Kohler Thomas, Batz Michel, Naderi Farzad, Kaup Andre, Maier Andreas, Riess Christian
IEEE Trans Pattern Anal Mach Intell. 2020 Nov;42(11):2944-2959. doi: 10.1109/TPAMI.2019.2917037. Epub 2019 May 16.
Capturing ground truth data to benchmark super-resolution (SR) is challenging. Therefore, current quantitative studies are mainly evaluated on simulated data artificially sampled from ground truth images. We argue that such evaluations overestimate the actual performance of SR methods compared to their behavior on real images. Toward bridging this simulated-to-real gap, we introduce the Super-Resolution Erlangen (SupER) database, the first comprehensive laboratory SR database of all-real acquisitions with pixel-wise ground truth. It consists of more than 80k images of 14 scenes combining different facets: CMOS sensor noise, real sampling at four resolution levels, nine scene motion types, two photometric conditions, and lossy video coding at five levels. As such, the database exceeds existing benchmarks by an order of magnitude in quality and quantity. This paper also benchmarks 19 popular single-image and multi-frame algorithms on our data. The benchmark comprises a quantitative study by exploiting ground truth data and qualitative evaluations in a large-scale observer study. We also rigorously investigate agreements between both evaluations from a statistical perspective. One interesting result is that top-performing methods on simulated data may be surpassed by others on real data. Our insights can spur further algorithm development, and the publicy available dataset can foster future evaluations.

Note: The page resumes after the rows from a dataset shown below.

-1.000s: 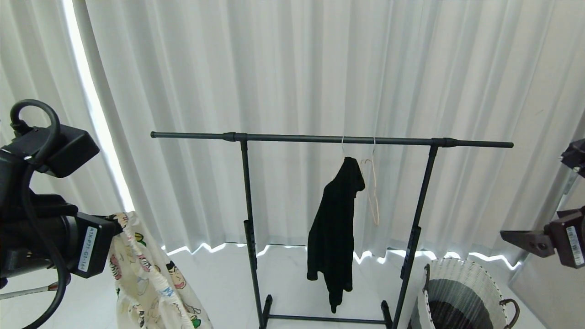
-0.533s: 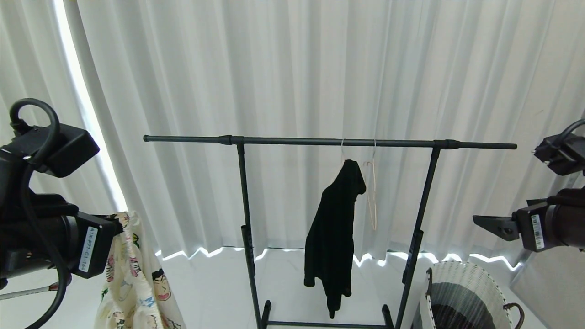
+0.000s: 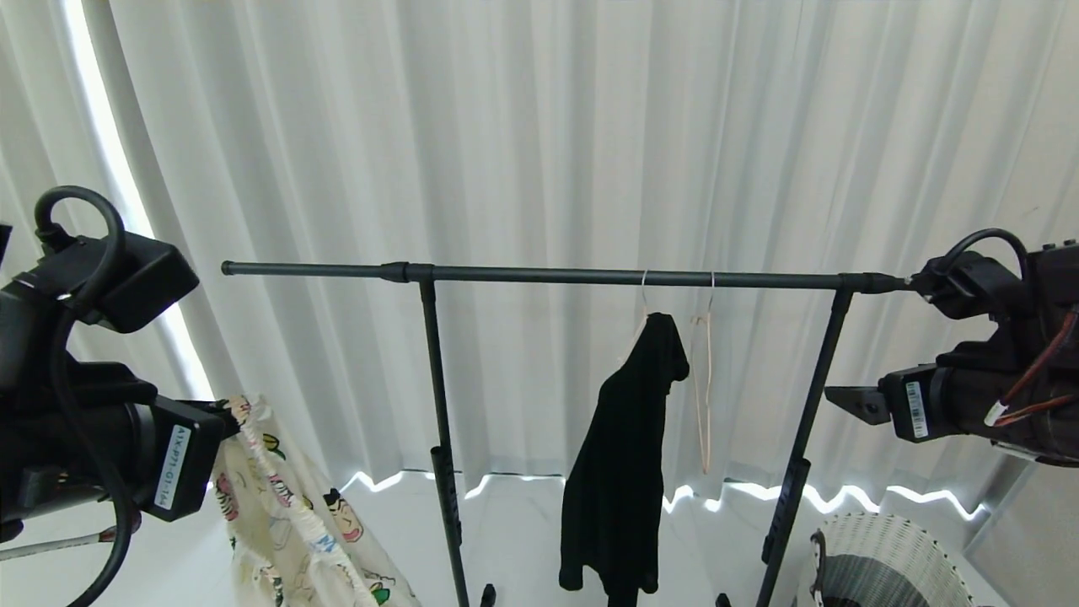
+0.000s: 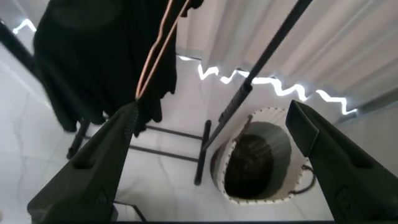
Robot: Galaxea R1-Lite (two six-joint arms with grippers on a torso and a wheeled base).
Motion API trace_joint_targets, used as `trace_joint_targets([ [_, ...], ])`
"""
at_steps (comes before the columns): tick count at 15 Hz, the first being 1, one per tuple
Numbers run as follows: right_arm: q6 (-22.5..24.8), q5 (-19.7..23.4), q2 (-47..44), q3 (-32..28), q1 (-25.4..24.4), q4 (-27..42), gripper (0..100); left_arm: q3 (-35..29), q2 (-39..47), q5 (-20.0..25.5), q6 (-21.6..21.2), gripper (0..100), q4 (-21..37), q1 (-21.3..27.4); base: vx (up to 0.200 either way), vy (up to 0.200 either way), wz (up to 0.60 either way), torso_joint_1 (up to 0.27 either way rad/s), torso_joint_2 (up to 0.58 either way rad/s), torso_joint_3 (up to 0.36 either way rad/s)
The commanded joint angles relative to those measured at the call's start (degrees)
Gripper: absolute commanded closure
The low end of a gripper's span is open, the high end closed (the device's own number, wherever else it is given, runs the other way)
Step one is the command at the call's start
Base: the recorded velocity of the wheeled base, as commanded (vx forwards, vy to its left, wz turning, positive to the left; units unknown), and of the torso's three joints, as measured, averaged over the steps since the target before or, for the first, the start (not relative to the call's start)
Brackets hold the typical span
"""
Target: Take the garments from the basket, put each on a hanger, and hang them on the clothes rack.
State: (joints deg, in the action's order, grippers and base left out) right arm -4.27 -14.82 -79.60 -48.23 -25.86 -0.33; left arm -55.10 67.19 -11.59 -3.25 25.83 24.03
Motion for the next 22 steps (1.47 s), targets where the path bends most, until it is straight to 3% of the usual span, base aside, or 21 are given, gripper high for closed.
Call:
trace_joint_targets([
  [1, -1.27, -1.00, -2.49, 0.41, -1.74, -0.46, 0, -0.01, 0.13, -0.01, 0.00, 100, 0.01, 0.05, 0.200, 0.000, 0.00, 0.002, 0.00, 0.007],
  [5, -12.17, -9.96, -9.87, 0.94, -9.39, -4.50, 0, -0.09, 0.22, -0.01, 0.00, 100, 0.01, 0.05, 0.200, 0.000, 0.00, 0.002, 0.00, 0.004],
  [7, -14.54, -12.42, -14.00, 0.85, -11.41, -6.97, 0, 0.08, 0.31, -0.01, 0.00, 100, -0.08, 0.05, 0.200, 0.000, 0.00, -0.002, 0.00, 0.002],
  [11, -15.86, -12.77, -19.18, 0.85, -12.64, -10.04, 0, 0.35, 0.04, -0.01, 0.00, 100, -0.17, 0.76, 0.050, 0.000, 0.00, 0.001, 0.00, 0.001],
  [16, -26.58, -14.97, -28.94, 0.68, -14.13, -13.03, 0, 0.26, -0.05, -0.01, -0.08, 100, -0.17, 1.55, 0.000, 0.000, 0.00, 0.000, 0.00, 0.000],
  [22, -27.90, -15.06, -37.73, -4.51, -12.20, -13.12, 0, 1.05, -0.22, -0.01, 0.09, 100, -0.17, 1.46, 0.000, 0.000, 0.00, 0.000, 0.00, 0.000],
])
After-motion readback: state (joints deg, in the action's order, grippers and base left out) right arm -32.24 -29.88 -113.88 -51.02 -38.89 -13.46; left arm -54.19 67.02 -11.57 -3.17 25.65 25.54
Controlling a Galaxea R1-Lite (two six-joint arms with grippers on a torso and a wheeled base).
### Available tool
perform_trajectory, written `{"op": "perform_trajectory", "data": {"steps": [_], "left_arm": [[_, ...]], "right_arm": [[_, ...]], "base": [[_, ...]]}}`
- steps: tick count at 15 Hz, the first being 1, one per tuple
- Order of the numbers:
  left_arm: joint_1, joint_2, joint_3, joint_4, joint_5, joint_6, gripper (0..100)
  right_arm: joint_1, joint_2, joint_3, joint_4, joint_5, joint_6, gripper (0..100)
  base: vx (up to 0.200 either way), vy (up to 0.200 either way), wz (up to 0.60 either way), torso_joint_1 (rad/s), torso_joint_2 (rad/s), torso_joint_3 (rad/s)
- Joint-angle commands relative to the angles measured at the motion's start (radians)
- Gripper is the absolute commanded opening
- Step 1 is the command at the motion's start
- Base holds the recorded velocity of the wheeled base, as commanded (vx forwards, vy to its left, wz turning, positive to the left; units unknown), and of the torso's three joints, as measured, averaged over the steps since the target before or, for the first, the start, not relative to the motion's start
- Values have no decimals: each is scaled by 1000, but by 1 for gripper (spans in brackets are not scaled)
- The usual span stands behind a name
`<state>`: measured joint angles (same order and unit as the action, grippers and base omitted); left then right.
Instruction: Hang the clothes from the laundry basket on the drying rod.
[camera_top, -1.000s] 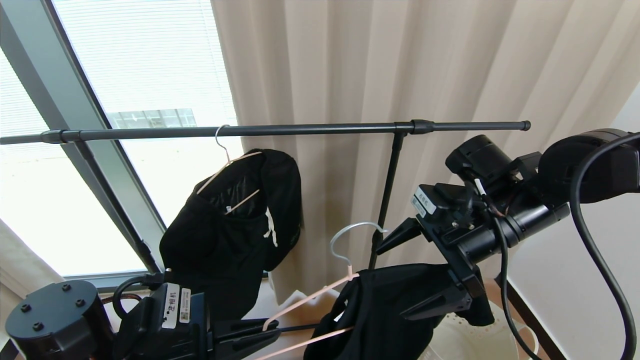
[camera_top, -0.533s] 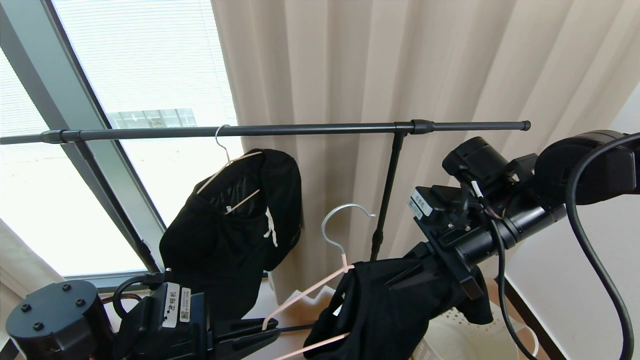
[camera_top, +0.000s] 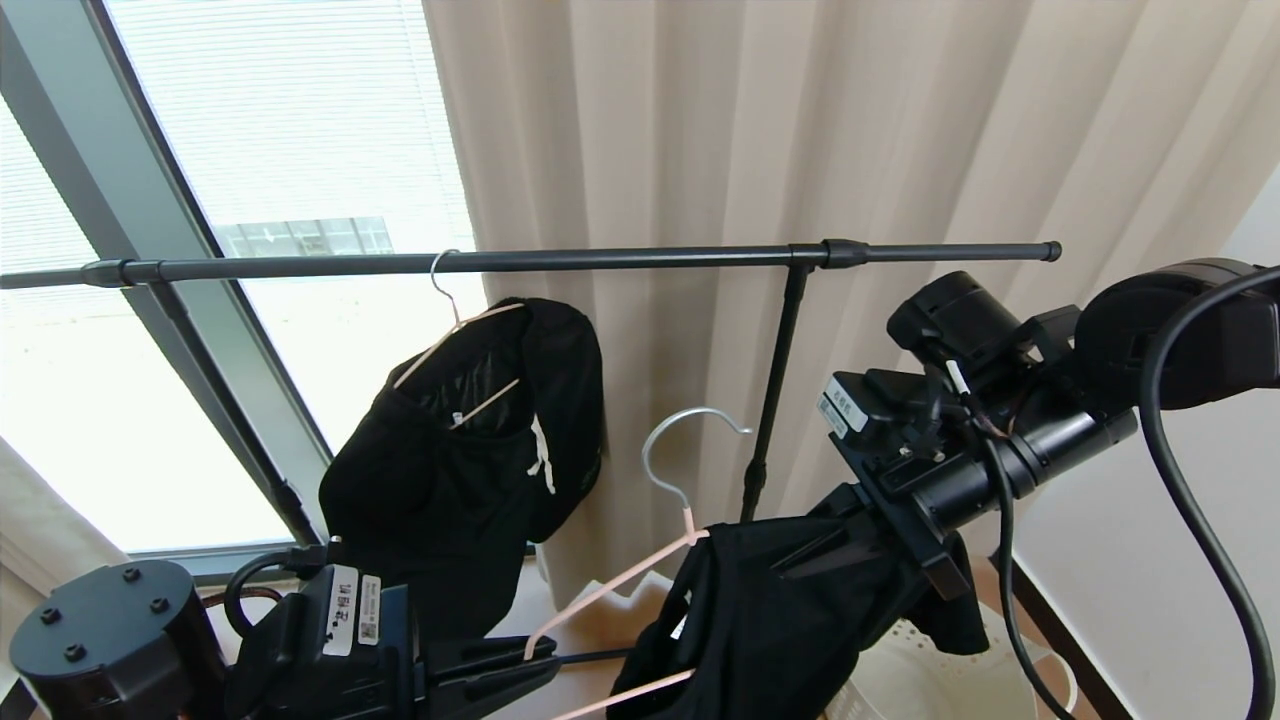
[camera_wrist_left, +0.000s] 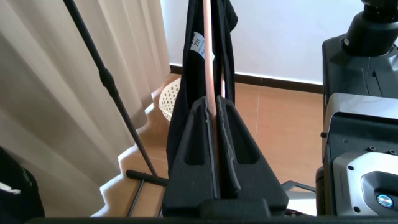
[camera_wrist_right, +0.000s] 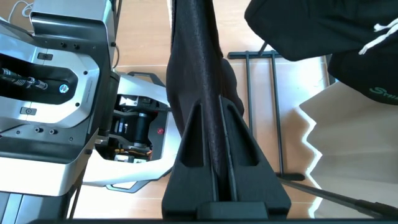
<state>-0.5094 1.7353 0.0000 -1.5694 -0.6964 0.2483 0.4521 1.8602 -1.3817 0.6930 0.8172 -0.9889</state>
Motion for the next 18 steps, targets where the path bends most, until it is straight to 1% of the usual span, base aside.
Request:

获取用于超分辨率(SR)基准测试的真实数据具有挑战性。因此,当前的定量研究主要是在从真实图像中人工采样得到的模拟数据上进行评估。我们认为,与这些方法在真实图像上的表现相比,此类评估高估了超分辨率方法的实际性能。为了弥合这种模拟与真实之间的差距,我们引入了超分辨率埃尔朗根(SupER)数据库,这是首个包含逐像素真实标注的全真实采集的综合性实验室超分辨率数据库。它由14个场景的8万多张图像组成,这些图像结合了不同方面:CMOS传感器噪声、四个分辨率级别的真实采样、九种场景运动类型、两种光度条件以及五个级别的有损视频编码。因此,该数据库在质量和数量上比现有基准测试高出一个数量级。本文还在我们的数据上对19种流行的单图像和多帧算法进行了基准测试。该基准测试包括利用真实数据进行的定量研究以及大规模观察者研究中的定性评估。我们还从统计学角度严格研究了这两种评估之间的一致性。一个有趣的结果是,在模拟数据上表现最佳的方法在真实数据上可能会被其他方法超越。我们的见解可以推动进一步的算法开发,并且公开可用的数据集可以促进未来的评估。